Implementing BCMA is important for improving patient safety and workflow as it helps track and verify all medications at the patient bedside. However, issues may arise in the pharmacy when a medication is not available from the wholesaler in unit dose or a product does not have an appropriate bar code associated with it. As part of the planning process to adopt BCMA at Mercy Medical Center, it became clear that our facility needed a more robust approach to managing these issues.
Mercy Medical Center is a 238-bed, not-for-profit, tertiary care community hospital and serves as the regional level II trauma center for patients in northwest Iowa, northeast Nebraska, and southeast South Dakota. The medical center specializes in cardiac care, orthopedics, vascular surgery, stroke, and cancer care. The facility utilizes an EHR with CPOE that was initiated in 2005, and the central pharmacy provides 24/7 service via a hybrid distribution system including 24-hour cart fill and automated dispensing cabinets.
Prior to August 2011, the pharmacy manually repackaged some products into unit dose containers. The packaging records from this process were maintained in an archaic system of 3x5-inch notecards stored alphabetically in plastic bins. A generic system of labels for unit dose products were generated via a multitude of word processing documents on a single computer. Despite the room for error and inefficiency of this system, it complied with state law and remained status quo for many years.
Choosing a Bar Coding Solution
In 2011 we inquired about a sustainable solution for bulk medication bar coding and repackaging. The solutions available in the market are vast and varied, and we considered numerous options including high-speed packagers, third-party outsourced repackaging, computer-assisted manual packaging solutions, as well as increasing the share of unit dose products we purchase from our wholesaler. While we wanted an automated solution, we found the high-speed packagers to be cost prohibitive given our volume needs, and outsourcing to a third-party repackager would not serve as a complete solution due to slower turnaround time, especially for any last minute on-demand orders.

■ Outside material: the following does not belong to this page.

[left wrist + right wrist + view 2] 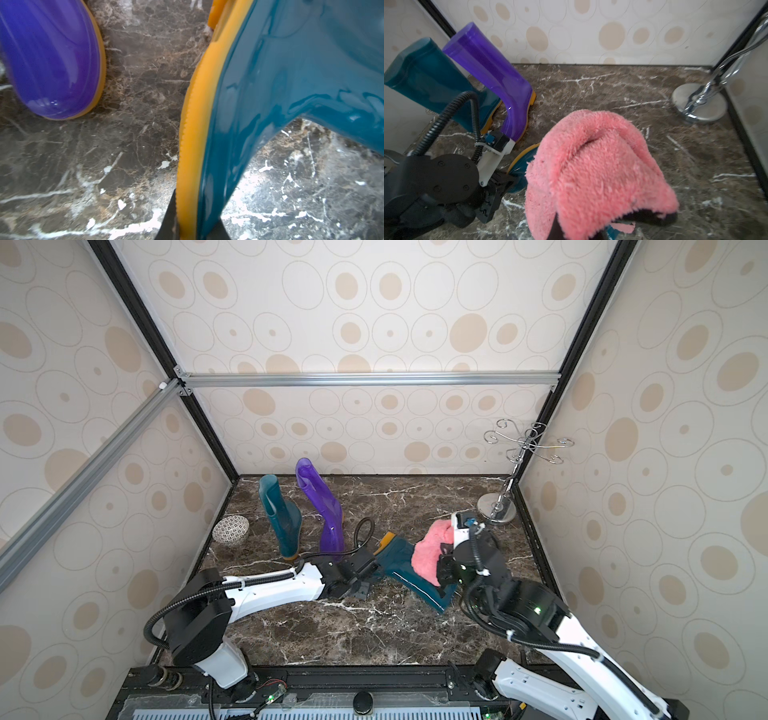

After some research and consideration we decided to focus on purchasing adequately bar coded unit dose medications from our wholesaler, and to obtain Medi-Dose’s MILT 3.0 software for in-house bar coding of products we are unable to purchase in unit dose format. The software is easy to use and capable of producing labels for unit dose oral solids, syringes, cups, and other products. It provides consistent labeling, requires minimal IT maintenance, incorporates a searchable/viewable electronic audit trail, supports up to three tiers of user permissions, and requires a very modest initial investment for equipment, software, and space.
Using the Software
Once MILT 3.0 is installed and a basic formulary is constructed, using the system is very straightforward. The user logs in and selects the desired product, then updates the lot number and expiration date, selects the number of labels needed, and prints them. Both 1D and 2D bar codes can be created, and users can customize labels to include different data fields, bar code sizes and location, different font sizes and colors, as well as add symbols and images. Adding images to the labels is particularly useful to indicate chemotherapy or a controlled substance. After an optimal design is developed it can be saved as a label template.
The software may be customized for use by technicians, pharmacists, or administrators with specific task privileges assigned to each user level. A reporting mechanism records which technician and pharmacist produced and checked each batch. The user’s initials plus the time and date of batch production can also be added to the labels. We use the production time and date as the lot identifier, making this data easily searchable via the reporting tool in the event of a recall.
The bar coding software complements our workflow and technology needs. It is installed on several networked computers that share a common network database as well as a dedicated laser printer. We have found that certain types of labels work best for different products. For example, a butterfly label works best with oral syringes, while a rectangular label is used for unit dose cups or larger products. We use smaller rectangular labels for oral solid packages, as well as for creating bar codes to apply to products that do not have a manufacturer’s bar code but require one for BCMA.
Improved Workflow and Safety
The software ultimately helps improve patient safety and workflow within the pharmacy by increasing the accuracy and consistency of unit dose labels for in-house packaged medications. Through the construction of medication-specific templates, spelling and syntax errors have decreased, reducing the amount of time spent repackaging inappropriately labeled products. The use of tall-man lettering and a uniform label format delivers additional safety.
Medi-Dose has consistently provided excellent customer service, including complimentary tech support in addition to several tutorials, which provide a concise end-user overview of how to successfully complete tasks using the software. The consistent label formatting, ease of use, and an effective audit trail make the program an indispensable addition to our pharmacy’s workflow and BCMA initiative.
Brett Bieber, PharmD, BCPS, is a member of the clinical pharmacy service and pharmacy systems team at Mercy Medical Center in Sioux City, Iowa and serves as adjunct faculty in the pharmacy technician training program at Western Iowa Tech Community College. He is a board certified pharmacotherapist and received his PharmD from Creighton University.